Monday, December 5, 2016

Day 2608 - I used to salt chickens ...

What was your first job?

Is this chicken flicking me the bird?
I didn't work while I was at school, but the moment I finished the HSC I went to work for my local Charcoal Chicken shop.  I used to salt chickens.

That job helped cement a work ethic in me that has not wavered.



I started out the back where nobody could see me.  My job was to chop up the chickens not sold the day before and make the chicken rolls.

I would also have to clean out the back and help prepare some of the salads.  I kept the fridge stocked with flavoured milk and soft drink.

A couple of times a week I'd be part of the chicken preparation process where the chooks got stuffed, salted and then loaded onto rotisserie poles in readiness for the charcoaling (it's possible I just made that word up).

Once I'd done my time away from the public eye I was able to step up to the counter and serve.

I took orders, worked the till, loaded chips into the fryer, cut up the chickens, served salads, cooked nuggets, prepared the Hawaiian Packs and Dinner Boxes.

When we weren't serving we were cleaning.  There was no standing around. Ever.  No matter how many times we'd cleaned the counter there was always time to clean it again.  Once the counter was done the windows would be cleaned.  Over and over and over again.

If there was one thing Mr [insert really long Greek name here] drummed into me, it was to always stay busy.

I worked there for around three months over summer.  It was bloody hot.  There was a thermometer behind the counter and there were days it registered over 50 degrees.  The rotisseries were relentless and it was on these days I would volunteer to do a drinks stocktake in the big walk in refrigerator.

I learned a lot in my first job.  I learned what work was.  I learned that standing around twiddling my thumbs was not an option. Even when I felt like there was nothing to be done, there was always something to be done.

I had a good coach.

The owner was short, sharp and to the point.  "Keep cleaning".  "Chop quicker".  "More salt."  He scared me.  However the shop manager was a great work place mentor.
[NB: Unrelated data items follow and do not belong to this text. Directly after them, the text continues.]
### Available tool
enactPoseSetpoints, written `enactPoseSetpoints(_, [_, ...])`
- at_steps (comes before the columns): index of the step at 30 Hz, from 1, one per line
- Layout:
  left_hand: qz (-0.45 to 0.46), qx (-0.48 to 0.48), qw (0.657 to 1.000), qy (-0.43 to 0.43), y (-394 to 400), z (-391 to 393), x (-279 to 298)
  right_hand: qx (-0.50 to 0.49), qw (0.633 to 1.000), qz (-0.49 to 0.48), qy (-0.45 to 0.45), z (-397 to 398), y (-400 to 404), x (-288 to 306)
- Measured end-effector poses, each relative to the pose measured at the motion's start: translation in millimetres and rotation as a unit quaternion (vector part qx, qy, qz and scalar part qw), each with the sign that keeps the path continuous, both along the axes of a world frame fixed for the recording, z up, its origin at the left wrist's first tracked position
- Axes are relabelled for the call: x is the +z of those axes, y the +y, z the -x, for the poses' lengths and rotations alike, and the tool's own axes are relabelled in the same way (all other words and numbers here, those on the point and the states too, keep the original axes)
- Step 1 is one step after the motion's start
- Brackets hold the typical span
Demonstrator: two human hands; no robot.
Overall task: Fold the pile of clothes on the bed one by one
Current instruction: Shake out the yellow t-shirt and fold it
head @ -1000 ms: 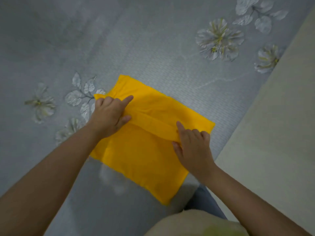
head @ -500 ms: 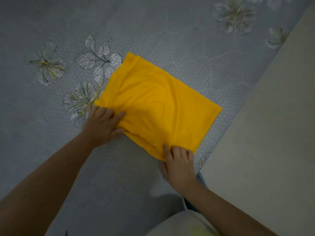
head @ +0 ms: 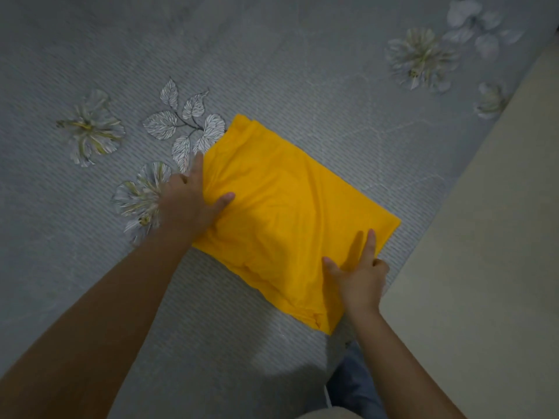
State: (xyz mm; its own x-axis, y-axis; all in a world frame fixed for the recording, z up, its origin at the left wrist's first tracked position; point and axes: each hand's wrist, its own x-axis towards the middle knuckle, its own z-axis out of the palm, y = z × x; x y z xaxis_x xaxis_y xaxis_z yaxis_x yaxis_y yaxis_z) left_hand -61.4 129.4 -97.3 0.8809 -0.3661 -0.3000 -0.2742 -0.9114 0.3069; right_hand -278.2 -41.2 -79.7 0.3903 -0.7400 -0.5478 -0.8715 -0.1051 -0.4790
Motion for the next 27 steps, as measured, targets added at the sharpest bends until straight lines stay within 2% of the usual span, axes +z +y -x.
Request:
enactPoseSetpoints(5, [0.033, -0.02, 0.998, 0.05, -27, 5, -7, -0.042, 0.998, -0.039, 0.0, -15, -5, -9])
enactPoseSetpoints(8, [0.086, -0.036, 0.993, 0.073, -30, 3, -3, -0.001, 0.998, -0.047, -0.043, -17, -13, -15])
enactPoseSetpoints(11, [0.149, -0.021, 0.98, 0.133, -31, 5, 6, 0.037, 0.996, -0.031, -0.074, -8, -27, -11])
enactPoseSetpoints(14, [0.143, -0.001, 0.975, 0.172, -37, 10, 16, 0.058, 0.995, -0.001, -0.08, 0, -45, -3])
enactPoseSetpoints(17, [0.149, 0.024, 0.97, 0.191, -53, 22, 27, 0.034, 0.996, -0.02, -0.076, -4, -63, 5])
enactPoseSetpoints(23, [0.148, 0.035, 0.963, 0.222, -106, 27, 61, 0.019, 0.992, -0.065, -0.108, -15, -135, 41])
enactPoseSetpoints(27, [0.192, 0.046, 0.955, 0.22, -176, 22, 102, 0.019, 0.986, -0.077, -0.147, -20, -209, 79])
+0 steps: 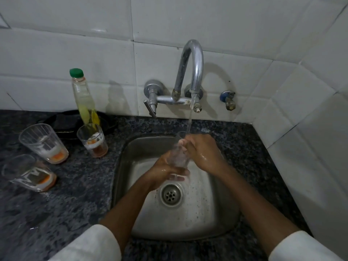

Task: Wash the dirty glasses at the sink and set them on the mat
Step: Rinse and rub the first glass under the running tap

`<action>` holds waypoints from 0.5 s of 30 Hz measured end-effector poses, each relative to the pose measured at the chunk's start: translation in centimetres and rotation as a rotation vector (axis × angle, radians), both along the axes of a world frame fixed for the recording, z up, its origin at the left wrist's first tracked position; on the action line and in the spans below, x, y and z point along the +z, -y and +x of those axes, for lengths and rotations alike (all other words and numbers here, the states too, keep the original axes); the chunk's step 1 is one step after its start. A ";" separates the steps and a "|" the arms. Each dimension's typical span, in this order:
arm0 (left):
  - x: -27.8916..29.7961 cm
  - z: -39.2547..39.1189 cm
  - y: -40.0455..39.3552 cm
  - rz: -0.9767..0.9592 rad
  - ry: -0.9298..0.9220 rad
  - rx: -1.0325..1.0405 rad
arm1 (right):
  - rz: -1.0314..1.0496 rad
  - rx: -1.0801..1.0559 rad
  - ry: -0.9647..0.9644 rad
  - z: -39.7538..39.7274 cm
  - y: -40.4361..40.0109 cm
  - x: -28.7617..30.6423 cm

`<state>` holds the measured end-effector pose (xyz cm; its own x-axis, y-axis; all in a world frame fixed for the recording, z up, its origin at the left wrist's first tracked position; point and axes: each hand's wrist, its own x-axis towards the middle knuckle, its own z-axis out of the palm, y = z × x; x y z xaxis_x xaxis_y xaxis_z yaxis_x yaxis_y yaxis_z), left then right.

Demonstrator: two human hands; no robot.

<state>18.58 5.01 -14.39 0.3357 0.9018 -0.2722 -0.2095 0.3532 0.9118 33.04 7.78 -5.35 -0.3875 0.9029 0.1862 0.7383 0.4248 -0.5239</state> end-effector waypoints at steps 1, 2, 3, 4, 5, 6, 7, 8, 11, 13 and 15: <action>0.1 -0.4 0.2 -0.109 0.198 -0.030 | 0.035 0.057 -0.006 0.2 0.0 -0.1; 0.2 -0.4 0.3 -0.163 0.282 -0.014 | 0.050 0.086 -0.023 0.3 0.1 -0.3; 0.5 -0.2 0.5 -0.174 0.260 0.042 | 0.053 0.071 -0.051 0.4 0.0 -0.6; 0.9 0.2 0.7 -0.145 0.158 0.117 | 0.051 0.028 -0.090 0.4 0.1 -1.0; 1.3 0.7 0.9 -0.092 -0.006 0.197 | 0.028 -0.045 -0.131 0.3 0.1 -1.3; 1.5 0.8 1.0 -0.006 -0.213 0.269 | -0.041 -0.145 -0.206 0.0 0.3 -1.7; 1.8 0.8 1.0 0.106 -0.432 0.309 | -0.149 -0.257 -0.333 -0.5 0.5 -2.3; 1.7 0.4 0.9 0.242 -0.649 0.310 | -0.287 -0.371 -0.509 -1.0 0.6 -3.0; 1.7 -1.4 1.0 0.572 -1.050 0.155 | -0.738 -0.690 -0.889 -2.1 0.6 -5.1; 2.3 -2.6 1.2 0.722 -1.089 0.085 | -1.019 -0.775 -1.070 -2.4 0.6 -6.5; 3.1 -3.4 1.3 0.830 -1.096 0.074 | -1.162 -0.763 -1.100 -3.0 0.9 -8.0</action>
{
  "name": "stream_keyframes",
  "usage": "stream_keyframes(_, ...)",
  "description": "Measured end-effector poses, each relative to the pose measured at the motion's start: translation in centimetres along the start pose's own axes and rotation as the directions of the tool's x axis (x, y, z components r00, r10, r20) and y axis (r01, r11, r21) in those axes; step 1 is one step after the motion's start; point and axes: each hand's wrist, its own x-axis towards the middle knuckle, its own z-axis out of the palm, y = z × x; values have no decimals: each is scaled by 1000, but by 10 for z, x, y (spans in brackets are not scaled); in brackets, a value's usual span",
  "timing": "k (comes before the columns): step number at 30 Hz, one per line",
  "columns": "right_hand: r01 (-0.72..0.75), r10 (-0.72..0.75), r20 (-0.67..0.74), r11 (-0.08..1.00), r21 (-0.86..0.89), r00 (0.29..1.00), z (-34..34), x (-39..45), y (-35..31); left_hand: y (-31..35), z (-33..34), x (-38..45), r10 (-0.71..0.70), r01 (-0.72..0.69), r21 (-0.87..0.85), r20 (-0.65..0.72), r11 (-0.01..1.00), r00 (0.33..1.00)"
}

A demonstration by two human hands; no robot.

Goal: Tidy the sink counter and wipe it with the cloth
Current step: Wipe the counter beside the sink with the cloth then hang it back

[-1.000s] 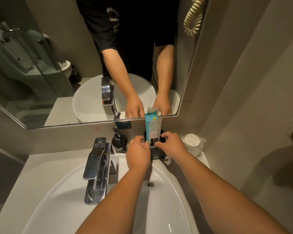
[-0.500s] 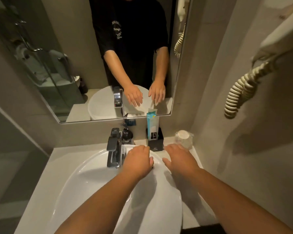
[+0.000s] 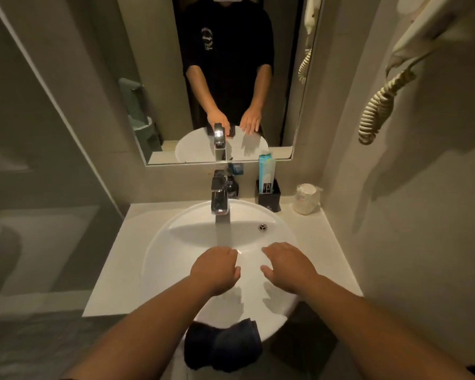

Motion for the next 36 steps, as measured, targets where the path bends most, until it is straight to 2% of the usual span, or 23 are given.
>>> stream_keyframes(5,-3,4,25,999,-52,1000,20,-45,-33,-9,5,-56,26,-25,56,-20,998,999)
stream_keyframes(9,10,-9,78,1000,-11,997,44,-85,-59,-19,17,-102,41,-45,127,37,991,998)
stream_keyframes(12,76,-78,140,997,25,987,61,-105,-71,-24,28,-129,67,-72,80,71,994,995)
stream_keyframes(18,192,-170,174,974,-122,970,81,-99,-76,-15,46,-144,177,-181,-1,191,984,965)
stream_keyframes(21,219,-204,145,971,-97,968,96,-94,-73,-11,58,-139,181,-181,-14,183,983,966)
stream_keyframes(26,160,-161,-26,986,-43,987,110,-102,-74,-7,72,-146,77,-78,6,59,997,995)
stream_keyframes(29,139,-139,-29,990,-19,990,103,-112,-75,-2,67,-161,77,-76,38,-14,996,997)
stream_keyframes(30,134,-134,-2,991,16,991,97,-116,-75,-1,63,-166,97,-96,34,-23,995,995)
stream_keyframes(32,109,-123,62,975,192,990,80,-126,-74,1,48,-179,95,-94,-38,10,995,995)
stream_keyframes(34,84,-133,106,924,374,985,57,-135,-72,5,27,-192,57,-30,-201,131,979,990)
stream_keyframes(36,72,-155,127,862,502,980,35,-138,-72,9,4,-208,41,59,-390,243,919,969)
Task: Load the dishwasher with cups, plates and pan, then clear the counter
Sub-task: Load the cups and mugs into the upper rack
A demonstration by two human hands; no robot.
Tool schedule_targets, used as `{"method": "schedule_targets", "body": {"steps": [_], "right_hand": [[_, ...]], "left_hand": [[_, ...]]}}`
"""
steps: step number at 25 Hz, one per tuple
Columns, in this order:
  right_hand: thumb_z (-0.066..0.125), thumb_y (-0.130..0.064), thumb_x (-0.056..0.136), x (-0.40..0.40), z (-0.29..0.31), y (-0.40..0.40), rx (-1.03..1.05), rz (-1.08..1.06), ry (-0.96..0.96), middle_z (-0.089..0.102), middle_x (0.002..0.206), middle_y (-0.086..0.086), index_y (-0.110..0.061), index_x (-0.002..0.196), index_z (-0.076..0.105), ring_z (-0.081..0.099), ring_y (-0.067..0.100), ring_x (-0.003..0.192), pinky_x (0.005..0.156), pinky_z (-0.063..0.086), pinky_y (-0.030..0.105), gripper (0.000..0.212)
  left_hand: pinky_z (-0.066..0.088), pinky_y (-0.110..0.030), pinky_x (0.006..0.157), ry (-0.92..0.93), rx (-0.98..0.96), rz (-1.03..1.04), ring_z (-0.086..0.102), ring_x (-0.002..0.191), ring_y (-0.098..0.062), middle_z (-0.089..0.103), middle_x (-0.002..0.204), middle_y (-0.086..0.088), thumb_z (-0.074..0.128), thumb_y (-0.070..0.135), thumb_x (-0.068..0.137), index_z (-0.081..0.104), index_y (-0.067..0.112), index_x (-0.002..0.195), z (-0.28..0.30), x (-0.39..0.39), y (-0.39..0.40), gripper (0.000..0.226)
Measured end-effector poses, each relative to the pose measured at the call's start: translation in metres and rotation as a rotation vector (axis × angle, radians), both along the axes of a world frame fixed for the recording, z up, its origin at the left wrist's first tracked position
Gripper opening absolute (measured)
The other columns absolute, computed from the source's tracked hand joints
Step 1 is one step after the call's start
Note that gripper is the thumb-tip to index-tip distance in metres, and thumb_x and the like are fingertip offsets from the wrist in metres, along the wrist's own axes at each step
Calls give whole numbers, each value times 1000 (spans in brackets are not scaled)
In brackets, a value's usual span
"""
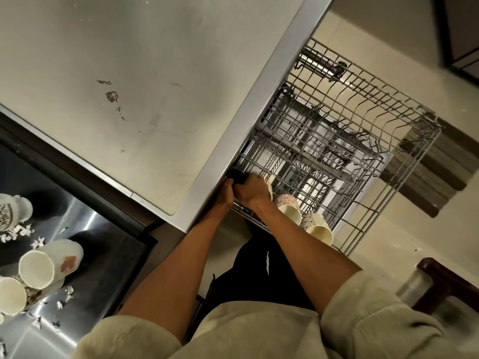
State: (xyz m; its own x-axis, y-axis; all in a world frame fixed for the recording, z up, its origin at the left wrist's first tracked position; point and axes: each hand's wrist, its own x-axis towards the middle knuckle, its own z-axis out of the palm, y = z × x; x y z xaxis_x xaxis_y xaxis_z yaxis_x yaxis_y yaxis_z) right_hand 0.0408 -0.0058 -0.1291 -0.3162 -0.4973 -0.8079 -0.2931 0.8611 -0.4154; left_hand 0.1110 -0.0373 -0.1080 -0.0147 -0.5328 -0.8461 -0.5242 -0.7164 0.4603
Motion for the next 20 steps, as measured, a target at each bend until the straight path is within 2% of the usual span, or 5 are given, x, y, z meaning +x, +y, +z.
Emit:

She explained what had to be done and why we did it that way.  She showed me what not to do and the flow on effect mistakes could have.  She then showed me several ways to do things so I could choose what was best for me and the customers.  She explained why it was important for the business that we not stand idle.

I learned more than how to salt chickens. I learned how to be a valuable employee.

What was your first job?

Anyone else ever work in take-away?

How important do you think our first jobs are in shaping us as future employees?



This post topic was prompted by Denyse Whelan Blogs for her Monday linky.

11 comments :

  1. Mine was a telephone market survey caller - as a result I have to always try to do the surveys, as I know it's probably just some 16 year old on the phone and how disheartening all those hang ups can be...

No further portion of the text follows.